Let’s write some code to find the design matrix.

def get_polynomial_design_matrix(x, degree):
    """
    Returns the polynomial design matrix of ``degree`` evaluated at ``x``.
    """
    # Make sure this is a 2D numpy array with only one column
    assert isinstance(x, np.ndarray), 'x is not a numpy array.'
    assert x.ndim == 2, 'You must make x a 2D array.'
    assert x.shape[1] == 1, 'x must be a column.'
    # Start with an empty list where we are going to put the columns of the matrix
    cols = []
    # Loop over columns and add the polynomial
    for i in range(degree+1):
        cols.append(x ** i)
    return np.hstack(cols)

Let’s try fitting a degree 3 polynomial and see what we get:

degree = 3
# The design matrix is:
X = get_polynomial_design_matrix(x[:, None], degree)
# And we fit just like previously:
w, _, _, _ = np.linalg.lstsq(X, y, rcond=None)
print('w = ', w)
w =  [-0.53728843  2.37957674  2.1012689  -0.50997047]

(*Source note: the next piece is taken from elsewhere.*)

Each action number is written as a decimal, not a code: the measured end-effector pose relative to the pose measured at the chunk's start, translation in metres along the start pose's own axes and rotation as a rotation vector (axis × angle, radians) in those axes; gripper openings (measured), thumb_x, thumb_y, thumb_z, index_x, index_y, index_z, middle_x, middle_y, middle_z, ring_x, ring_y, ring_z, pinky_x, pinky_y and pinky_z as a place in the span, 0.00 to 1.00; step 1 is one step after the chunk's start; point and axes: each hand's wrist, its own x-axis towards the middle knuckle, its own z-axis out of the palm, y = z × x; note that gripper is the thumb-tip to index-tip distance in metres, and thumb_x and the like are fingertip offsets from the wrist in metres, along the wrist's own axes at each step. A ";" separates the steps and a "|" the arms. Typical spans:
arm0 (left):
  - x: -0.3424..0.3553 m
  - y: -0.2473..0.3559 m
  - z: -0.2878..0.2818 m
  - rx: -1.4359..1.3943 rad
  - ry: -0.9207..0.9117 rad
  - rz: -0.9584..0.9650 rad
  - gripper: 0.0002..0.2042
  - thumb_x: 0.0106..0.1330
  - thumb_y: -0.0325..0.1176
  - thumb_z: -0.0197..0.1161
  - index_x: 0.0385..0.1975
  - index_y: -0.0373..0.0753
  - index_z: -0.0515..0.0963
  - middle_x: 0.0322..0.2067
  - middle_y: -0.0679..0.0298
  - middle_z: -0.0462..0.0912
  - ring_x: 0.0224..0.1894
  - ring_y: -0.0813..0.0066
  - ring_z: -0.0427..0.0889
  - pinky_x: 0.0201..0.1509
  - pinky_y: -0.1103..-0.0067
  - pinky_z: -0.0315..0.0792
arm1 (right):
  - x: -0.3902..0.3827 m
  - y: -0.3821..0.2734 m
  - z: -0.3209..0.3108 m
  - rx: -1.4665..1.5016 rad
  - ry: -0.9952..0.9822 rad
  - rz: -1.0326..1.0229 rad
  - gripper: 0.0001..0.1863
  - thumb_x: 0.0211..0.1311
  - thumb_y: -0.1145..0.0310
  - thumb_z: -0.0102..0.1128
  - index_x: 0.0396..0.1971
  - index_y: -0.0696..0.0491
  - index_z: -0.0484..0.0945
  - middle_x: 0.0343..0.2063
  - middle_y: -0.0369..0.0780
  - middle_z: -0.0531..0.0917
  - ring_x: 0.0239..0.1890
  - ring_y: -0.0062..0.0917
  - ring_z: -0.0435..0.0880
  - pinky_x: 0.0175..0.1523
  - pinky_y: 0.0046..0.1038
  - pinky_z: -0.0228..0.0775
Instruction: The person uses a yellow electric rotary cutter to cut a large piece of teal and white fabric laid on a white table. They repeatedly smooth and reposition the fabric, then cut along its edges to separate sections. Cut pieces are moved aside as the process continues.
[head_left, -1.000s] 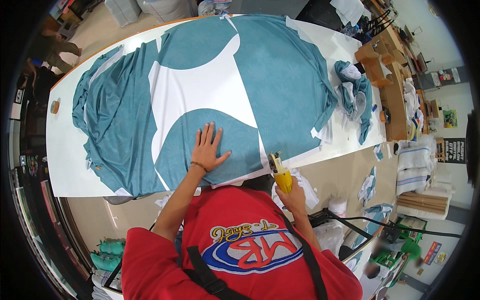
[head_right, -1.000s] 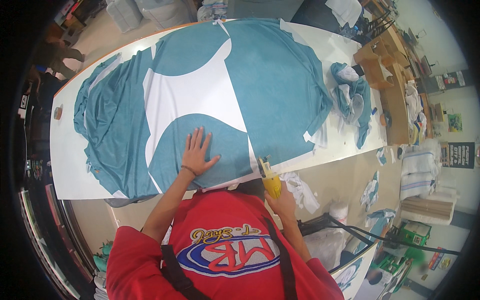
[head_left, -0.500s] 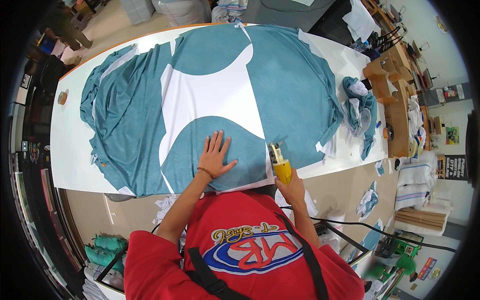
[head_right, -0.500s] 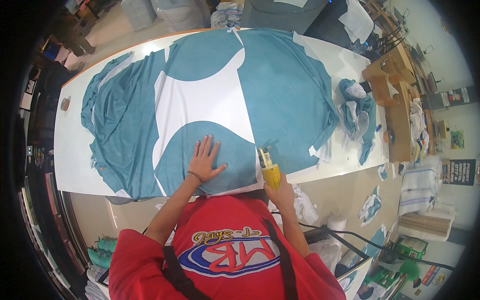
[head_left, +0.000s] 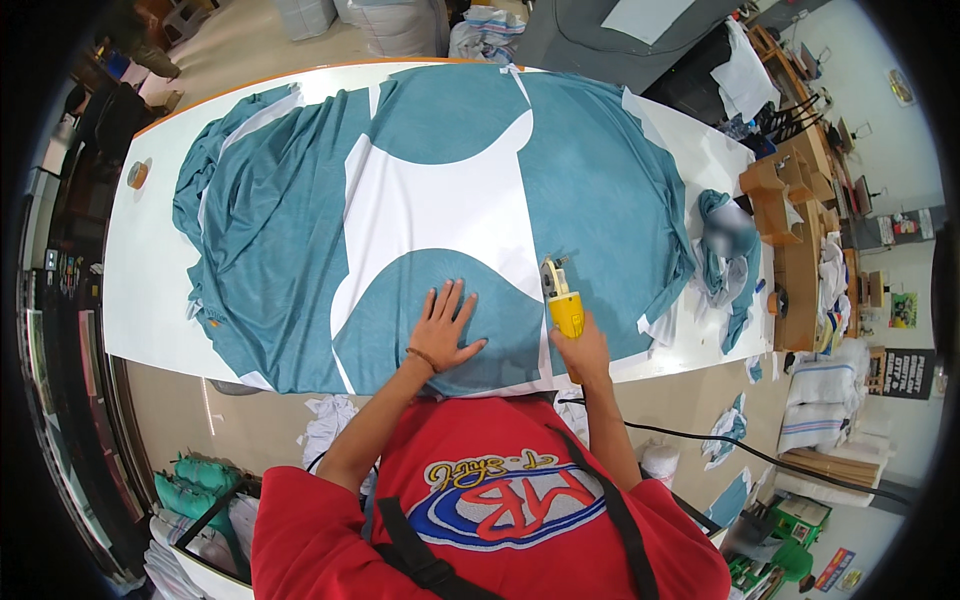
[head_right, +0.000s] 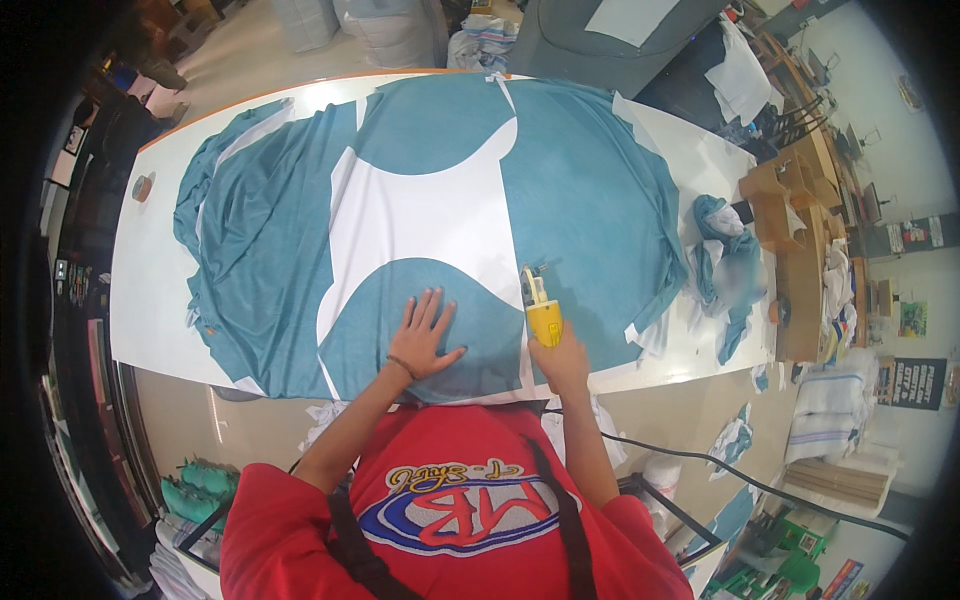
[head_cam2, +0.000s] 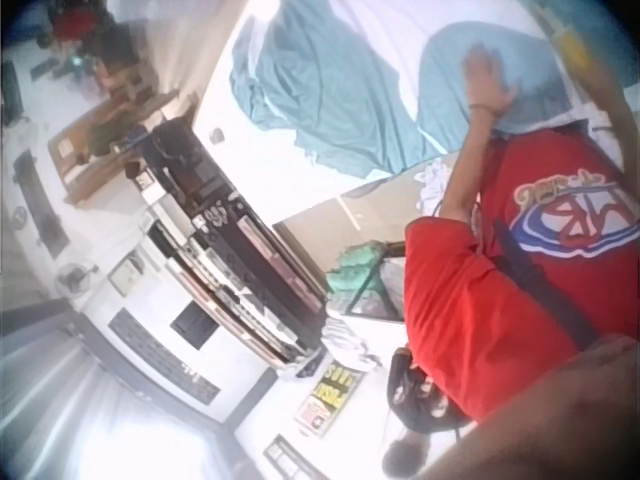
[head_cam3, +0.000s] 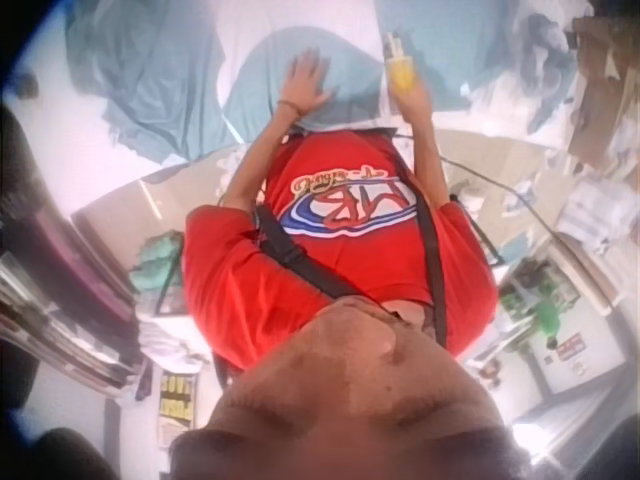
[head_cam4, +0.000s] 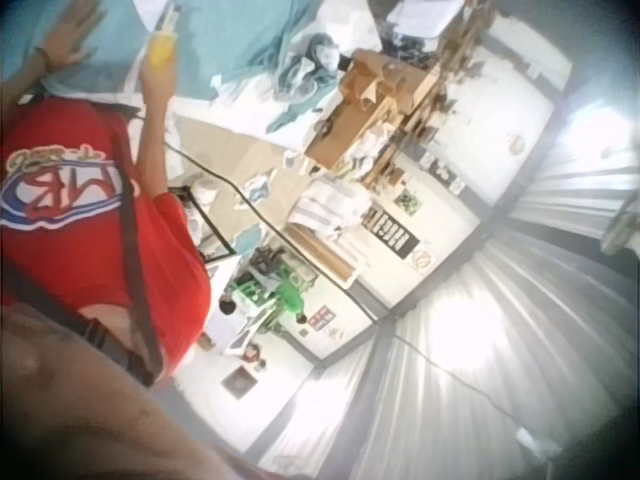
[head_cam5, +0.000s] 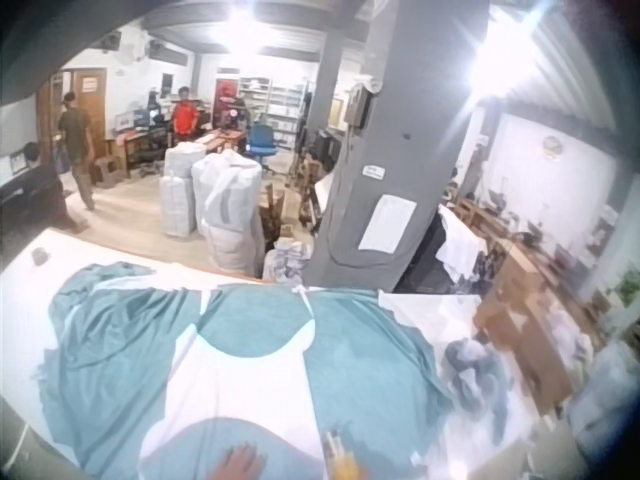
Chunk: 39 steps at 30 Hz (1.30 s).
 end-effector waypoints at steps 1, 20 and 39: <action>0.000 0.000 0.000 -0.004 -0.007 -0.004 0.43 0.65 0.64 0.59 0.75 0.42 0.63 0.77 0.46 0.54 0.80 0.49 0.50 0.81 0.52 0.44 | 0.006 -0.005 0.000 -0.004 -0.004 0.005 0.34 0.54 0.46 0.67 0.53 0.55 0.73 0.43 0.56 0.85 0.50 0.55 0.83 0.53 0.52 0.74; 0.002 -0.002 -0.004 -0.018 -0.094 -0.020 0.43 0.67 0.65 0.55 0.77 0.43 0.59 0.79 0.48 0.51 0.81 0.51 0.47 0.82 0.54 0.41 | 0.123 -0.077 -0.002 -0.005 0.105 -0.146 0.30 0.53 0.50 0.70 0.48 0.59 0.78 0.43 0.54 0.87 0.47 0.52 0.86 0.50 0.46 0.78; 0.002 -0.004 -0.005 -0.042 -0.106 -0.027 0.42 0.68 0.65 0.55 0.76 0.44 0.61 0.78 0.48 0.51 0.81 0.51 0.49 0.81 0.54 0.42 | 0.224 -0.143 -0.006 0.021 0.059 -0.180 0.32 0.53 0.51 0.72 0.52 0.59 0.78 0.46 0.52 0.87 0.49 0.46 0.87 0.52 0.43 0.79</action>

Let’s visualize the fit. Notice, that for making predictions I am evaluating the design matrix on the points I want to make predictions at.

fig, ax = plt.subplots()
# Some points on which to evaluate the regression function
xx = np.linspace(-1, 1, 100)
# The true connection between x and y
yy_true = w0_true + w1_true * xx + w2_true * xx ** 2
# The model we just fitted
XX = get_polynomial_design_matrix(xx[:, None], degree)
yy = np.dot(XX, w)
# plot the data again
ax.plot(x, y, 'x', label='Observed data')
# overlay the true 
ax.plot(xx, yy_true, label='True response surface')
# overlay our prediction
ax.plot(xx, yy, '--', label='Fitted model')
ax.set_title(r'$\rho = {0:d}$'.format(degree))
plt.legend(loc='best');
../_images/polynomial-regression_15_0.svg

Questions

  • Start increasing the polynomial degree from 3, to 4, to a number where things get bad… You will soon start overfitting.